Romalı ünlü tarihçi Plutarkhos Kleopatra'yı böyle tanımlıyordu. Roma halkının bir numaralı düşmanı ilan edilen bu kadınla ilgili sıfatlar İlkçağ'ın en büyük imparatorluğunu kuran devletin resmi sanatçılarının ağzında günümüze kadar çarpıtılarak geldi.

Kimine göre o erkek delisi bir kadındı. Kimine göre ise beyninde her türlü entrikanın dolaştığı kötü ruhlu bir kadın. Romalı şair Horacius Kleopatra'nın öldüğü gün "zafer flamalarının çıkartılıp evlere asılmasını" önermişti.

Aradan bin yıl geçmesine karşın egemen kültür o denli etkin olmuştu ki Dante bile onu "lüks ve şehvet düşkünü" olarak tanımlamıştı. Kuşkusuz "Kleopatra miti"nde Hollywood'un payını da inkâr etmemek gerekir.

Gerek Cecil B. De Mille'in 1934 yapımı "Kleopatra" gerekse de Joseph Mankiewicz'in dev prodüksiyonu 4 Oscar ödüllü 1963 yapımı "Kleopatra" filmi (Liz Taylor Richard Burton ve Rex Harrison) bu miti daha da güçlendirdi.

Her iki ünlü filmde de Mısır kraliçesi erkekleri tuzağına düşüren entrikalar çeviren ve rakiplerini zehirle ortadan kaldırmayı hedefleyen tutkulu ve hırslı bir kadın olarak seyirciye sunulmuştu.

Oysa gerçekte VII. Kleopatra yani son Mısır kraliçesi ve son firavun gerek karakter bakımından gerekse fiziksel açıdan hiç de anlatıldığı gibi bir insan değildi. Ancak ne yazık ki tarihi her zaman kazananlar yazmıştı.

Sezar'dan olan çocuğu Sezarion'un bile kafasını uçurtacak kadar Kleopatra'dan nefret eden Octavius bu mağrur kraliçeyi bir kez dize getirdikten sonra ailesinin kökünü kazımakla yetinmemiş tüm sanatçılarını ve filozoflarını onu karalama kampanyası için harekete geçirmişti.

Son yıllarda ardı ardına Kleopatra üzerine yayımlanan araştırma anı ve roman türü kitaplarda biraz daha objektiflik egemense de "Kleopatra miti" ile ilgili yanlışların bazıları bu eserlerde de varlığını sürdürüyor.

Son 10 yıldır arkeolog Franck Goddio ve İtalyan sanat tarihi profesörü Paolo Moreno Mısır'ın son firavununu yakın takibe aldılar ve onun hayatı alışkanlıkları giyim tarzı ve eğitimi konusunda çok önemli ama resmi tarihe ters düşen bilgilere ulaştılar.

Gerçek Kleopatra nasıl bir insandı? Her şeyden önce kısa boyluydu.
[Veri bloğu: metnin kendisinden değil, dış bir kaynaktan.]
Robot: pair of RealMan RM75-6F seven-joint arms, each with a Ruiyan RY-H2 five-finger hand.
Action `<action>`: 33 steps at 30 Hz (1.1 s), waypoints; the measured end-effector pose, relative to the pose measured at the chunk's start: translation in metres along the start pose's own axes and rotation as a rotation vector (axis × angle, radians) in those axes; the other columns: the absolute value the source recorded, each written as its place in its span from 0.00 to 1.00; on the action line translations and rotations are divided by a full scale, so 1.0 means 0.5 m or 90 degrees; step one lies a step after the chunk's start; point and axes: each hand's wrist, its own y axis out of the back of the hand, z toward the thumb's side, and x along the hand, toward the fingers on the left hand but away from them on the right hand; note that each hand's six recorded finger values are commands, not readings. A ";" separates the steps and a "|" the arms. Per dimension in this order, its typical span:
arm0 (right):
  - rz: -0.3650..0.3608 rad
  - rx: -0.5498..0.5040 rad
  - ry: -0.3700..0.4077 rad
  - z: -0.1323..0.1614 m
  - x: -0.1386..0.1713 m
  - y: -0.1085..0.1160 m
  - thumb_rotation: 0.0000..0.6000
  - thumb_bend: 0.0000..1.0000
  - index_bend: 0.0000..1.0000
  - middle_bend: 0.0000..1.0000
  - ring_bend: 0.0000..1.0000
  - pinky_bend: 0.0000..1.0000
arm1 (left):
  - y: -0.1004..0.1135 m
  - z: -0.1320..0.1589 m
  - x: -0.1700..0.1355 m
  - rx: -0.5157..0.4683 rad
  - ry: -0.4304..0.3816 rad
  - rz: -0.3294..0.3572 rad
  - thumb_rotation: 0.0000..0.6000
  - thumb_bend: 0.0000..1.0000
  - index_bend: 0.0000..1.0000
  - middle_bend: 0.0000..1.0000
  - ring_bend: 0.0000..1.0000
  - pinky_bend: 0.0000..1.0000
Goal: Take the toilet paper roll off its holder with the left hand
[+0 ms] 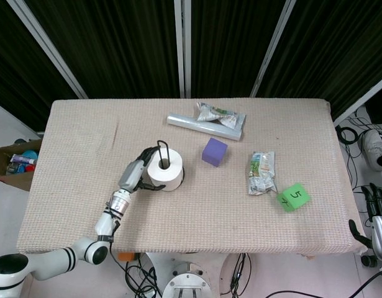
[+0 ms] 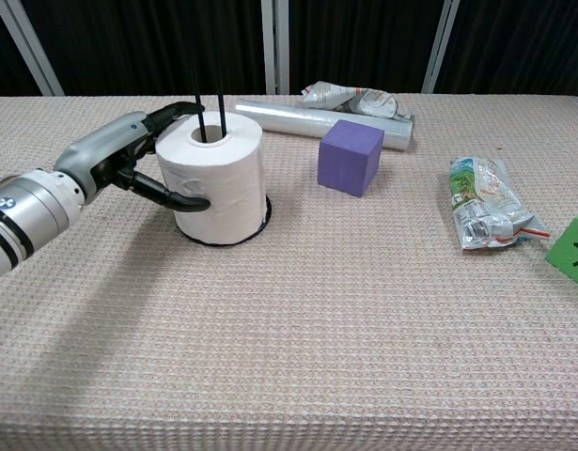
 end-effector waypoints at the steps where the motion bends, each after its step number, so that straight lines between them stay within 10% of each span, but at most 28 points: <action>1: 0.000 0.000 0.000 0.000 0.000 0.000 1.00 0.29 0.00 0.00 0.00 0.00 | 0.001 0.001 0.000 -0.005 -0.001 0.003 1.00 0.04 0.14 0.23 0.04 0.14; 19: -0.003 0.002 -0.002 -0.002 0.000 0.005 1.00 0.30 0.00 0.00 0.00 0.00 | 0.120 0.111 -0.017 -0.125 -0.090 0.087 1.00 0.04 0.26 0.34 0.13 0.16; 27: 0.006 0.001 0.001 0.005 -0.009 -0.004 1.00 0.30 0.00 0.00 0.00 0.00 | 0.287 0.272 -0.056 -0.178 -0.187 0.158 1.00 0.04 0.25 0.33 0.13 0.16; 33: 0.007 0.001 -0.001 0.005 -0.009 -0.007 1.00 0.30 0.00 0.00 0.00 0.00 | 0.460 0.324 -0.118 -0.173 -0.218 0.292 1.00 0.04 0.26 0.34 0.13 0.16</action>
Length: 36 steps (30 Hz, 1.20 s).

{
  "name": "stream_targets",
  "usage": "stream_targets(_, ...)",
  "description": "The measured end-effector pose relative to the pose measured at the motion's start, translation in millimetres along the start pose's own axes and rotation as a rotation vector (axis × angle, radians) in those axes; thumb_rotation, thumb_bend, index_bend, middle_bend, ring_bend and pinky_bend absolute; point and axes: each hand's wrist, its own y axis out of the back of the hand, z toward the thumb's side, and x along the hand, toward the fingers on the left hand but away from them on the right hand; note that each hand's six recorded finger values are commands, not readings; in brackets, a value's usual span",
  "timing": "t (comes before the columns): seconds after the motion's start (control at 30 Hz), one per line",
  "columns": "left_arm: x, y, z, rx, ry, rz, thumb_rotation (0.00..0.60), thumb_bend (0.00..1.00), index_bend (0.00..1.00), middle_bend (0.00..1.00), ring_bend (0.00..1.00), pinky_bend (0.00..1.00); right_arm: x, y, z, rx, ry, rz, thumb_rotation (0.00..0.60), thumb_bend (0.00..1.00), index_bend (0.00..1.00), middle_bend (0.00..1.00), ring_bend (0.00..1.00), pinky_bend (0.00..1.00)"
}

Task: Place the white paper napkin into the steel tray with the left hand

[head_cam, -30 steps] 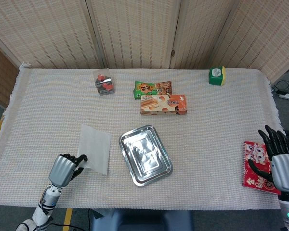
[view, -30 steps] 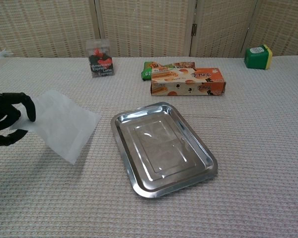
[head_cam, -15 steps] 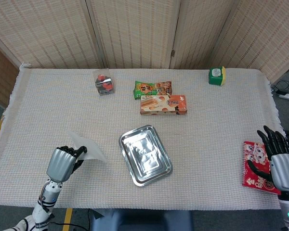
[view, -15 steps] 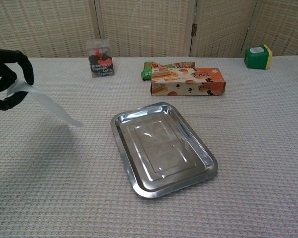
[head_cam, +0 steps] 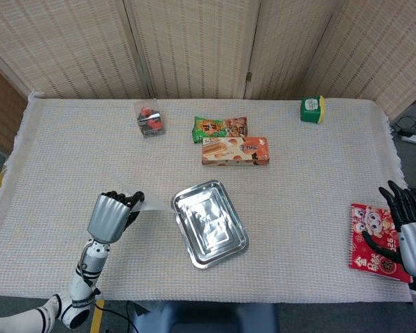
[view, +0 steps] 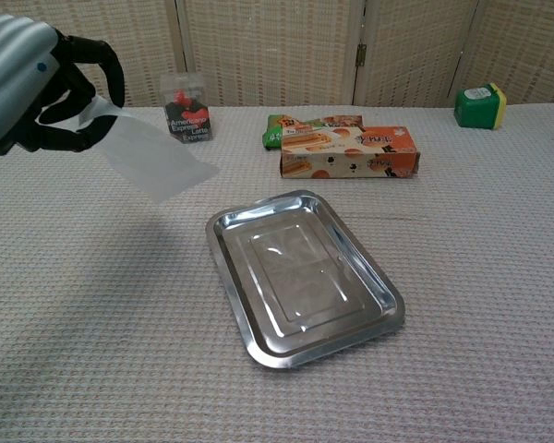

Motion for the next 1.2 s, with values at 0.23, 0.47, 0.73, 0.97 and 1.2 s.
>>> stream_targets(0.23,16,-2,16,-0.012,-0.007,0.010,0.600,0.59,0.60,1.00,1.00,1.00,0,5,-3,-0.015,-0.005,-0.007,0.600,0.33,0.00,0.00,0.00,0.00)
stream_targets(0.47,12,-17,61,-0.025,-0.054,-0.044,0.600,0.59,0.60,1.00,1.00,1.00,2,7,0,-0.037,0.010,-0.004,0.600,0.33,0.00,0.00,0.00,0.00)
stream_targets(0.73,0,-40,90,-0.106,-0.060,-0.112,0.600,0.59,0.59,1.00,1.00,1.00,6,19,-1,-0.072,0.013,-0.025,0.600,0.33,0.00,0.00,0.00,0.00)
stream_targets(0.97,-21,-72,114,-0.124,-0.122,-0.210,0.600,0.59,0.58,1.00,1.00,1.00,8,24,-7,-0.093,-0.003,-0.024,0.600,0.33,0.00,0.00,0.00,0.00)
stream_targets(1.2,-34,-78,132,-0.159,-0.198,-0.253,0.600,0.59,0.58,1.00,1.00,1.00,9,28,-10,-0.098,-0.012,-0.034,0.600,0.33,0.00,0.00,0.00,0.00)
Vücudunun çok güzel olduğu söylenemezdi ancak hatları düzgündü. Gözleri ve teni açık renkteydi.

Bütün bu özellikler aslında çok doğaldı. Çünkü Kleopatra bir Mısır kraliçesi olmasına karşın Yunan soyundan geliyordu.
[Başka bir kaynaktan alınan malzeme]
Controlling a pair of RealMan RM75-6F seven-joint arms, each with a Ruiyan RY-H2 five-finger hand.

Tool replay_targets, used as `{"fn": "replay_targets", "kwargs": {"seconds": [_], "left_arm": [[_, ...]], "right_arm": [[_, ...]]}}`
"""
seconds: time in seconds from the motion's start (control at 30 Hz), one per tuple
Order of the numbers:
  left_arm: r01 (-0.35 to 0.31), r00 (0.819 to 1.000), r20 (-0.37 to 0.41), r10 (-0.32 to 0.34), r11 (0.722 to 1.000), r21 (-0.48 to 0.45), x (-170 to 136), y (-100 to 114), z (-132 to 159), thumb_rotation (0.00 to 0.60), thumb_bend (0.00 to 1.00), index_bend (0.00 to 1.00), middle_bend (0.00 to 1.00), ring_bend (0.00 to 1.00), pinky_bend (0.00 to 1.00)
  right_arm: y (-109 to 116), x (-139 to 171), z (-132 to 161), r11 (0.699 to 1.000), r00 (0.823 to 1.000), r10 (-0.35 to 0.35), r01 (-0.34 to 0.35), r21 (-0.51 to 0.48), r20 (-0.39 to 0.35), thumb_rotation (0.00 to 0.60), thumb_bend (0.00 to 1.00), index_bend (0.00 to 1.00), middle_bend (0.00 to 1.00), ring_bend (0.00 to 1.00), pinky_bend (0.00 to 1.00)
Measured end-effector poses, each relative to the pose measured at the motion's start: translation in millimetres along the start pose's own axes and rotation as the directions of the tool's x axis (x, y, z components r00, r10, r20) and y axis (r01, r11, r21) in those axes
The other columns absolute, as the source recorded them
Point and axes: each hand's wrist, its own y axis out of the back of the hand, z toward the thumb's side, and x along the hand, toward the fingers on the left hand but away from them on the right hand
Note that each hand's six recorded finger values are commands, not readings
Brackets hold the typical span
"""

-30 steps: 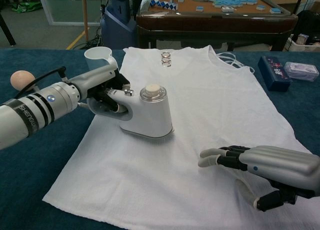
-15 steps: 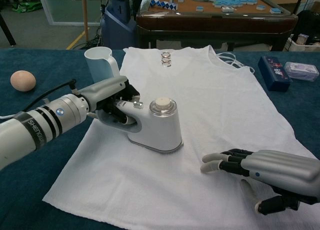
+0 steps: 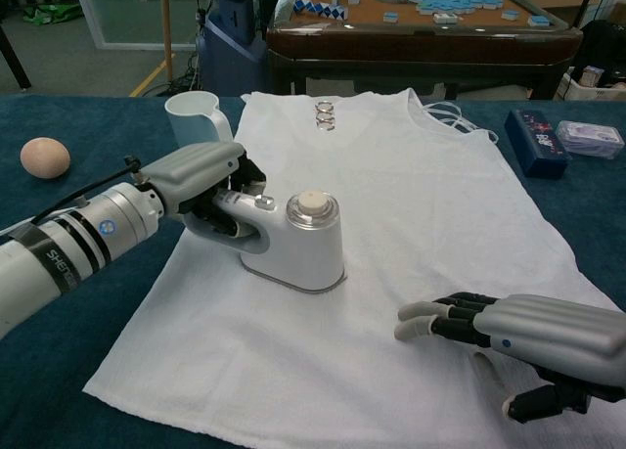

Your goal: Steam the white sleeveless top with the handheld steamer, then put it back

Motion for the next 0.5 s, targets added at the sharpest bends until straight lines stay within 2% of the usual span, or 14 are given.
{"fn": "replay_targets", "kwargs": {"seconds": [0.5], "left_arm": [[-0.046,0.997,-0.063,0.051,0.996,0.074,-10,20,-55,0.6,0.27,0.87,0.7,0.57,0.55]], "right_arm": [[1,0,1,1.0,1.0,0.003,-0.003,0.003,0.002,0.462,0.91,0.0,0.03,0.0,0.0]]}}
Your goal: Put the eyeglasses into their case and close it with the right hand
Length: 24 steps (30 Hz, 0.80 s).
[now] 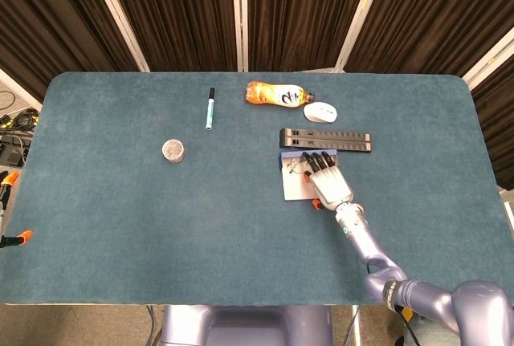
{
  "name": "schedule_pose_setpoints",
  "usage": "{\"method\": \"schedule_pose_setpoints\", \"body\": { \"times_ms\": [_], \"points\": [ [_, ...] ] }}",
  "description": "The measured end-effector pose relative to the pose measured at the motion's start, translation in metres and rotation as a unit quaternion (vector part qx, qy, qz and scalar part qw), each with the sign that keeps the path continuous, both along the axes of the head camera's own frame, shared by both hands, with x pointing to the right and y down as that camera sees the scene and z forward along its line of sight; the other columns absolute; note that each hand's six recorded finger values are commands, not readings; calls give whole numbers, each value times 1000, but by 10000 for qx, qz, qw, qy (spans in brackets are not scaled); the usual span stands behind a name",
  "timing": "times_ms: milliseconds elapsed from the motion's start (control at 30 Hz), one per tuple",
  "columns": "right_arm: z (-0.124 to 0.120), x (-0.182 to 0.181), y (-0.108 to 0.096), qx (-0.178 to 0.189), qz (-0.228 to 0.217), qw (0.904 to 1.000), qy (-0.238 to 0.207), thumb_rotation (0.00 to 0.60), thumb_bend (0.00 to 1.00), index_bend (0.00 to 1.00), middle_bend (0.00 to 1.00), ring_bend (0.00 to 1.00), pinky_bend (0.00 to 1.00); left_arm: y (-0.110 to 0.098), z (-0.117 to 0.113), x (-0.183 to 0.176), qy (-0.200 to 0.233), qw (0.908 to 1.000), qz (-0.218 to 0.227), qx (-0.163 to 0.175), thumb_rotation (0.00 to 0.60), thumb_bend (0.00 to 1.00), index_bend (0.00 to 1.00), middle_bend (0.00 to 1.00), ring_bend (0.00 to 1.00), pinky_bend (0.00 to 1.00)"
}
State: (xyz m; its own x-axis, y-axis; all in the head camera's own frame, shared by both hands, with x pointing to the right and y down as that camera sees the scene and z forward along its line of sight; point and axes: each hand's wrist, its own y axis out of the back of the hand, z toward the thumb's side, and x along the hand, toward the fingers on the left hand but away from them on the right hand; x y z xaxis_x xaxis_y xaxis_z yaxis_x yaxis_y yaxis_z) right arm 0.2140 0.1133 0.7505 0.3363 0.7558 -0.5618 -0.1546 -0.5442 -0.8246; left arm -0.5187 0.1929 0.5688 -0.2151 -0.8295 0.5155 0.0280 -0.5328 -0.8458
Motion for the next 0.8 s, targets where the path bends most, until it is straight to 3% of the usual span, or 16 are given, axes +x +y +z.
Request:
{"method": "schedule_pose_setpoints", "body": {
  "times_ms": [600,800],
  "points": [
    [4,3,-12,70,186,9998,89,600,448,453,0,0,0,0,1,0,-15,10000,-2,-17,600,0,0,0,0,0],
    [3,5,-13,146,232,9996,37,600,449,573,7,0,0,0,1,0,-10,10000,-5,-9,600,0,0,0,0,0]
  ]
}}
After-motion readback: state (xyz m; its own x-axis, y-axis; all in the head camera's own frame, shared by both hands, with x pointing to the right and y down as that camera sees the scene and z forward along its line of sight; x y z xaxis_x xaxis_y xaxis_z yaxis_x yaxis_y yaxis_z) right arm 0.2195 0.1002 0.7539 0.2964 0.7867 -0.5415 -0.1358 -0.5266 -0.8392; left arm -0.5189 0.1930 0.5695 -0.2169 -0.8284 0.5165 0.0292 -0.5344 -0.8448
Kleopatra'nın fiziksel özelliklerinin en somut kanıtı ise Sezar'ı daha 23 yaşındayken Roma'da ziyaret ettiği dönemde heykeltıraş Stefanos'a verdiği çalışma...

"Eskilino'lu Venüs" olarak bilinen bu heykelin Kleopatra'nın aslına en sadık heykeli olduğu yaklaşık tüm bilim adamları tarafından kabul görüyor.

Kleopatra'nın yüz yapısına ilişkin en iyi belge ise Berlin Müzesi'nde korunan ve üstünde Kleopatra'nın resmi bulunan madeni para...

Üçgen bir yüz hattına iri ve uzun bir burna dar bir alna sahip...

En tipik özelliği ise alt dudağı... Kalın ve etli alt dudağı Ptolemaios Hanedanı'ndan geldiğinin en somut kanıtı...

Karakterine gelince... Kraliçenin saray entrikaları konusunda uzman olduğunu herkes kabul ediyor.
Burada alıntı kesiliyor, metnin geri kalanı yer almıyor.